##### Given data

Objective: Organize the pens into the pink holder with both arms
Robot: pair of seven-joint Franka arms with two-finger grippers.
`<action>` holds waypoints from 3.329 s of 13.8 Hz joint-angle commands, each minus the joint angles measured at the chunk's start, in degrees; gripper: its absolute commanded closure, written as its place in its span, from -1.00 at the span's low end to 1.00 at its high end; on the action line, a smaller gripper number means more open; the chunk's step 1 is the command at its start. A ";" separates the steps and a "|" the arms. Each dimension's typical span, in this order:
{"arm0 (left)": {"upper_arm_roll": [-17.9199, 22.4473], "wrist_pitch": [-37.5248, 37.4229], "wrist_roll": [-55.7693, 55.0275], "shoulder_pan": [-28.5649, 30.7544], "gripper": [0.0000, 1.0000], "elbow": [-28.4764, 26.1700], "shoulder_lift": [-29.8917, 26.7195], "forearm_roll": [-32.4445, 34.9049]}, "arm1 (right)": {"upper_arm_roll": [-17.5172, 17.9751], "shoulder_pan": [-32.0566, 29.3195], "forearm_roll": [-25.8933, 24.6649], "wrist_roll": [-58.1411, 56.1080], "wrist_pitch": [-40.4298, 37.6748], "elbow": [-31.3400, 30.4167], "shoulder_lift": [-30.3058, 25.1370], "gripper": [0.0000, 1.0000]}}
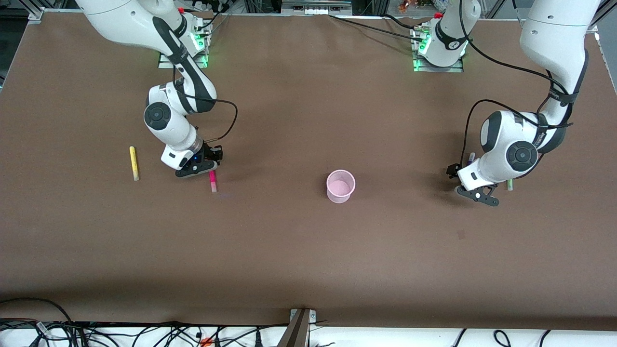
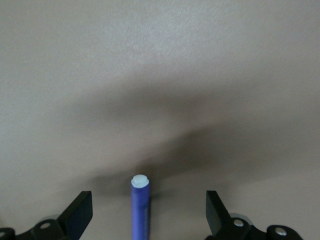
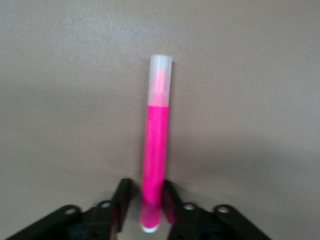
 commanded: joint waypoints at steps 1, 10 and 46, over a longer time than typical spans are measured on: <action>-0.68 1.41 1.84 1.33 -0.71 0.18 0.59 1.24 | -0.23 -0.13 0.59 1.67 -1.90 0.69 -0.06 1.00; -0.68 2.29 1.76 1.59 0.04 0.36 1.91 1.15 | 2.49 0.49 19.63 21.61 -46.53 29.23 -1.21 1.00; -1.12 -40.06 39.17 3.79 1.00 27.86 0.85 -36.97 | -4.17 19.21 65.74 49.50 -25.12 59.23 24.64 -1.00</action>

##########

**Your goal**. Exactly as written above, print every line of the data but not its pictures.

**Result**.
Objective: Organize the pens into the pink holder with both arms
Robot: pair of seven-joint Franka arms with two-finger grippers.
`<action>` holds waypoints from 3.329 s of 13.8 Hz joint-angle commands, each minus the joint angles measured at the chunk's start, in degrees; gripper: its absolute commanded closure, written as its place in its span, from -1.00 at the span's low end to 1.00 at its high end; on the action line, a smaller gripper number means more open; the chunk's step 1 is the command at its start. A ";" separates the steps and a "|" the arms. Each dimension's typical span, in this order:
{"arm0 (left)": {"upper_arm_roll": [-17.9199, 22.4473], "wrist_pitch": [-37.5248, 37.4229], "wrist_roll": [-55.7693, 55.0275], "shoulder_pan": [-28.5649, 30.7544], "gripper": [0.0000, 1.0000], "elbow": [-28.4764, 26.1700], "shoulder_lift": [-29.8917, 26.7195], "forearm_roll": [-32.4445, 34.9049]}, "arm1 (right)": {"upper_arm_roll": [-17.5172, 17.9751], "shoulder_pan": [-32.0566, 29.3195], "forearm_roll": [-25.8933, 24.6649], "wrist_roll": [-58.1411, 56.1080], "wrist_pitch": [-40.4298, 37.6748], "elbow": [-31.3400, 30.4167], "shoulder_lift": [-30.3058, 25.1370], "gripper": [0.0000, 1.0000]}}
 commanded: joint waypoints at steps 1, 10 and 46, over a longer time than typical spans are measured on: <action>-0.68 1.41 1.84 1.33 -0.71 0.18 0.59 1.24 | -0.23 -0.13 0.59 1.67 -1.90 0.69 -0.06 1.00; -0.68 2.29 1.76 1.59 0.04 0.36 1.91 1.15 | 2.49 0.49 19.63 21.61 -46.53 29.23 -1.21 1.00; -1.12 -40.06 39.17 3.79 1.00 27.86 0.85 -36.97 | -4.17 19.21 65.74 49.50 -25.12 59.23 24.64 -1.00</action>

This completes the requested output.